THE MODERATOR:  We'll go ahead and get started with questions for the student‑athletes.

Q.  For the other three of you, what have you seen different from Branden?  Maybe, particularly, in the last couple weeks.
ADREIAN PAYNE:  I seen his energy.  He's been playing with a lot of passion and just a lot of energy.  When he's doing that, he's an incredible athlete and incredible player.
KEITH APPLING:  Pretty much same thing.  His energy level.  He's the type of athlete where if he plays with a lot of energy, he's able to do a lot of things that many players can't, because of the abilities that he has.  So, that's the main thing is his energy level, it's been off the charts.
GARY HARRIS:  Yes, he's definitely increased his intensity which causes us as a team to improve our intensity because he's one of the main guys on the team.  When we see him raise his game to another level, he forces us to raise our game.

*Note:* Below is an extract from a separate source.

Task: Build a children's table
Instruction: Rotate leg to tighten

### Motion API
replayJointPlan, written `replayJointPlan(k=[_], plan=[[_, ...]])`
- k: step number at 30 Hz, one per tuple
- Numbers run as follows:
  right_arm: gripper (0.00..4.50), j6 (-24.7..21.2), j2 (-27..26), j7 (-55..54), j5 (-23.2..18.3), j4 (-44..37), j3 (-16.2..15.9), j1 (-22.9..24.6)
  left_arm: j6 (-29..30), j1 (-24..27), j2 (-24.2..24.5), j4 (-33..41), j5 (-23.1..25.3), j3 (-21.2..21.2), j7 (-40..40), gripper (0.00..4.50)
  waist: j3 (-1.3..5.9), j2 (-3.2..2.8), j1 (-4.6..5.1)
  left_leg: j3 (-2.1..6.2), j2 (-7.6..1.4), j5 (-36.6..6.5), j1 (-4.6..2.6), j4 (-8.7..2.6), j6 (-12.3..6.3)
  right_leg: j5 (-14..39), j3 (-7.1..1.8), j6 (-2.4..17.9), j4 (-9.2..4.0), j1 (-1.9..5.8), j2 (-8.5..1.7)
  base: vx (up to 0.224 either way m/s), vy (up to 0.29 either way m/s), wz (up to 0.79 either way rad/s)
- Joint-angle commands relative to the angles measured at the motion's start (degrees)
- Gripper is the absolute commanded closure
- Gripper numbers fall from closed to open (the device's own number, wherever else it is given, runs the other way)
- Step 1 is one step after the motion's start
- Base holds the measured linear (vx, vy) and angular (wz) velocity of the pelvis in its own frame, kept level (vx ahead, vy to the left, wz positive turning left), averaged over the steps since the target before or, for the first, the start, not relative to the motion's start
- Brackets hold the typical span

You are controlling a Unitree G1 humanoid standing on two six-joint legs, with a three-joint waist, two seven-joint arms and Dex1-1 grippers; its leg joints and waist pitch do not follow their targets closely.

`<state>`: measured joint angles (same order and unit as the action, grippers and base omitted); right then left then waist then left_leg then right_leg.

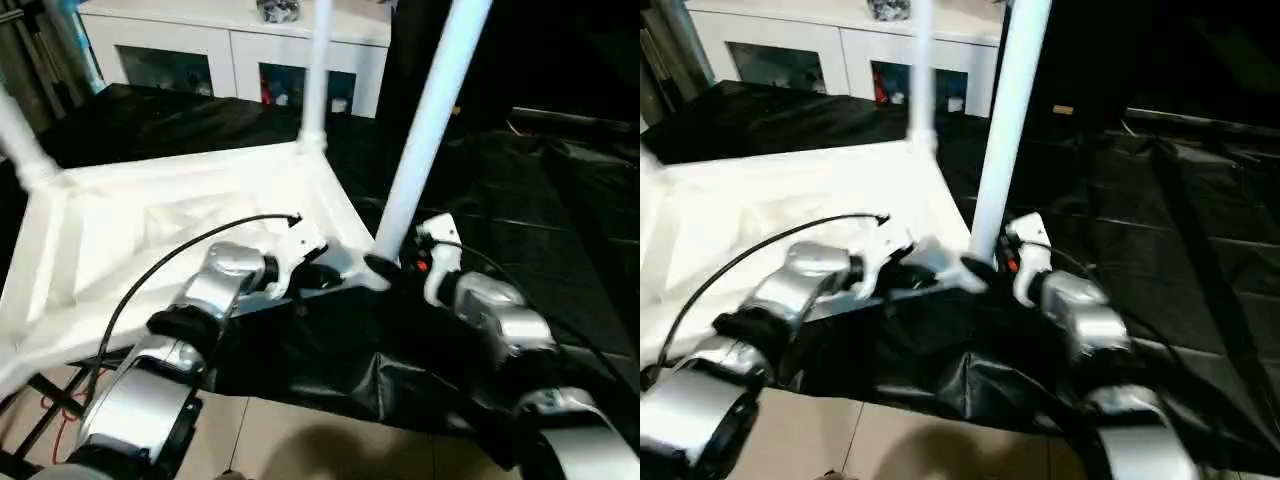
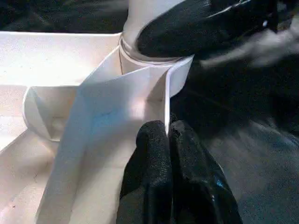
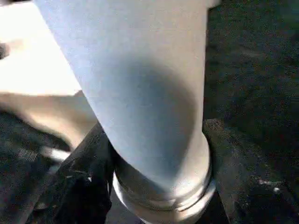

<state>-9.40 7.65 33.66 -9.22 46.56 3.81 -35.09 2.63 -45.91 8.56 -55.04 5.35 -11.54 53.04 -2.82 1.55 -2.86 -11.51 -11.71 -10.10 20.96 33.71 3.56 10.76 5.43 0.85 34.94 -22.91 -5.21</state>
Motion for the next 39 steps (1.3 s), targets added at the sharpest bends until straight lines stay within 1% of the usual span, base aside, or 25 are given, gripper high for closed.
replayJointPlan(k=[1, 2, 3, 4, 5, 6, 8, 9, 10, 11, 13, 14, 15, 17, 18, 21, 22, 25, 26, 30, 31, 33, 35, 36, 39], plan=[[1.94, -2.3, -3.7, -7.7, 0.8, 6.0, 0.1, -0.4, -0.3, -2.8, -4.3, 1.6, -1.5, 0.6, -2.4, 4.5, 3.32, -0.24, 0.17, 1.36, -2.0, -15.8, -0.83, -4.31, 0.18, 18.1, -3.24, 11.5, -5.25, 2.22, -3.88, 0.0, 0.0, 0.0], [1.94, -2.3, -3.7, -7.7, 0.8, 6.0, 0.1, -0.4, -0.3, -2.8, -4.3, 1.6, -1.5, 0.6, -2.4, 4.5, 3.33, -0.29, 0.22, 1.31, -2.0, -15.6, -0.89, -4.31, 0.06, 17.6, -3.2, 11.4, -5.32, 2.22, -3.84, 0.0, 0.0, 0.0], [1.94, -0.9, -4.5, -9.3, 0.7, 7.2, 0.5, -1.2, -0.4, -2.8, -4.9, 1.9, -1.6, 0.6, -2.6, 4.5, 3.35, -0.29, 0.23, 1.25, -2.0, -15.6, -0.94, -4.24, -0.14, 17.3, -3.23, 11.4, -5.38, 2.17, -3.86, 0.0, 0.0, 0.0], [1.59, -0.1, -4.8, -9.8, 0.7, 7.7, 0.6, -1.5, -0.5, -2.8, -5.2, 2.0, -1.6, 0.5, -2.5, 4.5, 3.47, -0.34, 0.29, 1.26, -2.01, -15.0, -0.74, -4.17, -0.33, 15.8, -3.27, 11.8, -5.14, 2.3, -3.95, 0.0, 0.0, 0.0], [1.38, 1.3, -5.1, -9.3, 0.3, 8.4, 0.9, -2.1, -0.7, -2.6, -5.5, 2.2, -1.8, 0.4, -1.9, 4.5, 3.52, -0.49, 0.29, 1.24, -2.0, -14.4, -0.65, -4.21, -0.63, 13.8, -3.23, 12.1, -4.91, 2.44, -3.79, 0.0, 0.0, 0.0], [1.24, 1.4, -5.2, -9.0, 0.1, 8.4, 1.0, -2.2, -0.8, -2.5, -5.5, 2.2, -1.8, 0.4, -1.8, 4.5, 3.57, -0.42, 0.34, 1.18, -1.98, -14.0, -0.59, -4.13, -0.87, 12.6, -3.28, 12.4, -4.83, 2.5, -3.78, 0.0, 0.0, 0.0], [1.15, 0.8, -4.8, -4.5, -1.7, 7.4, 1.6, -2.5, -1.4, -2.1, -5.0, 2.4, -2.0, 0.0, -0.3, 4.5, 3.67, -0.34, 0.3, 1.08, -1.97, -12.6, -0.52, -4.04, -2.21, 8.6, -3.27, 13.7, -4.4, 2.83, -3.69, 0.0, 0.0, 0.0], [1.15, 0.6, -4.6, -3.4, -2.0, 7.1, 1.6, -2.4, -1.5, -2.0, -4.8, 2.5, -2.1, -0.1, 0.1, 4.5, 3.69, -0.36, 0.25, 1.04, -1.97, -12.3, -0.52, -4.0, -2.54, 8.0, -3.27, 13.9, -4.37, 2.89, -3.73, 0.0, 0.0, 0.0], [0.9, 0.7, -4.4, -2.5, -1.9, 6.9, 1.6, -2.5, -1.6, -1.8, -4.6, 2.5, -2.0, -0.1, 0.3, 4.5, 3.7, -0.33, 0.22, 1.01, -1.96, -11.7, -0.45, -3.95, -3.05, 7.0, -3.28, 14.3, -4.26, 2.96, -3.73, 0.0, 0.0, 0.0], [0.83, 1.0, -3.8, -1.0, -1.3, 6.3, 0.9, -2.3, -1.8, -1.7, -4.3, 2.6, -2.1, -0.1, 0.9, 4.5, 3.75, -0.11, 0.2, 0.96, -1.98, -11.1, -0.44, -3.89, -3.4, 6.3, -3.28, 14.6, -4.18, 3.01, -3.75, 0.0, 0.0, 0.0], [0.8, 1.5, -2.3, 2.5, -0.2, 5.2, -0.9, -1.8, -2.0, -1.2, -3.6, 3.1, -2.2, -0.2, 2.7, 4.5, 3.71, -0.21, 0.12, 0.94, -1.95, -10.9, -0.44, -3.84, -3.78, 6.4, -3.23, 14.9, -4.17, 3.09, -3.78, 0.0, 0.0, 0.0], [0.8, 1.7, -1.0, 5.2, 0.1, 4.4, -2.0, -1.3, -2.1, -0.8, -3.0, 3.6, -2.4, -0.4, 4.2, 4.5, 3.7, -0.18, 0.0, 0.95, -1.96, -10.8, -0.43, -3.81, -3.97, 6.6, -3.2, 14.8, -4.21, 3.19, -3.78, 0.0, 0.0, 0.0], [0.8, 1.7, -1.0, 5.2, 0.1, 4.4, -2.0, -1.3, -2.1, -0.8, -3.0, 3.6, -2.4, -0.4, 4.2, 4.5, 3.69, -0.16, -0.01, 0.92, -1.95, -10.7, -0.41, -3.77, -4.11, 6.7, -3.23, 14.9, -4.21, 3.14, -3.81, 0.0, 0.0, 0.0], [0.8, 2.6, 2.6, 13.2, 1.0, 1.9, -4.7, 0.4, -2.2, 0.5, -1.2, 5.2, -3.1, -1.2, 9.4, 4.5, 3.6, -0.06, -0.27, 0.86, -2.06, -10.9, -0.38, -3.74, -4.27, 7.1, -3.21, 15.0, -4.24, 3.21, -3.79, 0.0, 0.0, 0.0], [0.8, 2.7, 3.2, 14.6, 1.1, 1.4, -5.1, 0.8, -2.4, 0.7, -0.9, 5.6, -3.2, -1.4, 10.4, 4.5, 3.57, -0.09, -0.38, 0.86, -2.13, -10.9, -0.39, -3.77, -4.38, 7.2, -3.21, 14.9, -4.23, 3.19, -3.78, 0.0, 0.0, 0.0], [0.8, 1.5, 6.3, 22.0, 0.4, -2.2, -7.0, 2.7, -2.3, 1.5, 0.5, 6.6, -3.7, -1.7, 13.7, 4.5, 3.41, -0.05, -1.08, 0.72, -2.33, -11.7, -0.57, -3.82, -4.38, 9.0, -3.18, 14.4, -4.42, 3.08, -3.67, 0.0, 0.0, 0.0], [0.8, 1.4, 6.9, 23.0, 0.4, -2.7, -7.3, 3.1, -2.2, 1.6, 0.8, 6.8, -3.8, -1.7, 14.3, 4.5, 3.42, -0.16, -1.18, 0.76, -2.43, -12.0, -0.51, -3.85, -4.24, 9.4, -3.2, 14.4, -4.35, 3.02, -3.79, 0.0, 0.0, 0.0], [0.8, 0.1, 8.8, 27.0, -0.1, -4.4, -7.8, 3.9, -1.6, 2.0, 1.8, 7.5, -4.1, -2.1, 16.9, 4.5, 3.43, 0.0, -1.25, 0.82, -2.42, -12.6, -0.56, -3.91, -3.63, 10.6, -3.14, 14.1, -4.4, 2.95, -3.75, 0.0, 0.0, 0.0], [0.8, -1.1, 10.4, 30.4, -0.7, -5.4, -8.6, 4.5, -1.2, 2.2, 2.6, 7.8, -4.2, -2.3, 18.6, 4.5, 3.42, -0.01, -1.45, 0.82, -2.37, -12.7, -0.6, -3.88, -3.59, 11.2, -3.17, 14.0, -4.47, 2.97, -3.75, 0.0, 0.0, 0.0], [0.8, -2.4, 12.2, 34.3, -0.3, -6.6, -10.2, 5.2, -0.8, 2.7, 3.6, 8.7, -4.2, -2.5, 20.6, 4.5, 3.52, 0.01, -1.79, 0.79, -2.43, -11.7, -0.54, -3.79, -3.73, 10.0, -3.17, 14.2, -4.29, 2.9, -3.83, 0.0, 0.0, 0.0], [0.97, -2.5, 12.4, 34.7, -0.3, -6.9, -10.4, 5.4, -0.8, 2.7, 3.7, 8.9, -4.2, -2.5, 20.8, 4.5, 3.5, -0.09, -1.92, 0.78, -2.4, -11.5, -0.55, -3.8, -3.75, 9.7, -3.18, 14.1, -4.31, 2.9, -3.74, 0.0, 0.0, 0.0], [1.07, -3.0, 12.5, 35.2, -0.1, -7.6, -10.6, 5.8, -0.7, 2.8, 4.0, 9.1, -4.0, -2.6, 21.6, 4.5, 3.55, -0.06, -2.08, 0.78, -2.4, -11.1, -0.58, -3.79, -3.65, 9.2, -3.19, 14.2, -4.21, 2.86, -3.78, 0.0, 0.0, 0.0], [1.24, -2.6, 12.2, 34.7, 0.3, -7.4, -10.6, 5.8, -0.6, 2.8, 4.2, 9.1, -4.0, -2.6, 21.9, 4.5, 3.52, -0.05, -2.12, 0.81, -2.38, -11.6, -0.61, -3.83, -3.23, 10.2, -3.15, 14.1, -4.31, 2.83, -3.84, 0.0, 0.0, 0.0], [1.42, -2.4, 12.0, 34.1, 0.4, -7.2, -10.6, 5.8, -0.6, 2.8, 4.2, 9.1, -4.0, -2.6, 21.9, 4.5, 3.49, -0.06, -2.13, 0.82, -2.39, -11.8, -0.65, -3.86, -3.09, 10.6, -3.14, 14.0, -4.37, 2.8, -3.85, 0.0, 0.0, 0.0], [1.56, -2.8, 11.8, 33.9, 0.2, -7.7, -10.8, 6.0, -0.5, 2.8, 4.3, 9.3, -4.1, -2.7, 21.9, 4.5, 3.54, -0.04, -2.1, 0.85, -2.38, -11.9, -0.66, -3.87, -2.75, 10.9, -3.15, 13.7, -4.35, 2.81, -3.81, 0.0, 0.0, 0.0]])
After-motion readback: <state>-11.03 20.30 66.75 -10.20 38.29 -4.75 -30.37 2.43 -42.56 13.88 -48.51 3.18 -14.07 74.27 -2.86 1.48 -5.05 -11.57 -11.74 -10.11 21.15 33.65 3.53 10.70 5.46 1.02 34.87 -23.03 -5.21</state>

Q.  Same three guys, what about off the court, though?  What about in the locker room, on the floor, seemed like Branden was very vocal at times on the floor in Indianapolis.
GARY HARRIS:  He's just ‑‑ off the court he's a leader off the court as well.  He gets the guys to ‑‑ he holds everybody accountable, makes sure everybody does what they have to do.  He's just become a great leader for us.
KEITH APPLING:  I would have to piggyback what Gary said.  He's been very vocal these past couple of weeks, which he's tried to carry that on to the court and it's helped his play out.
ADREIAN PAYNE:  And I think the main thing is his focus.  Just coming into our practices, walkthroughs, he's been locked in and just been more in tune into catching onto things and just picking it up and helping each other out.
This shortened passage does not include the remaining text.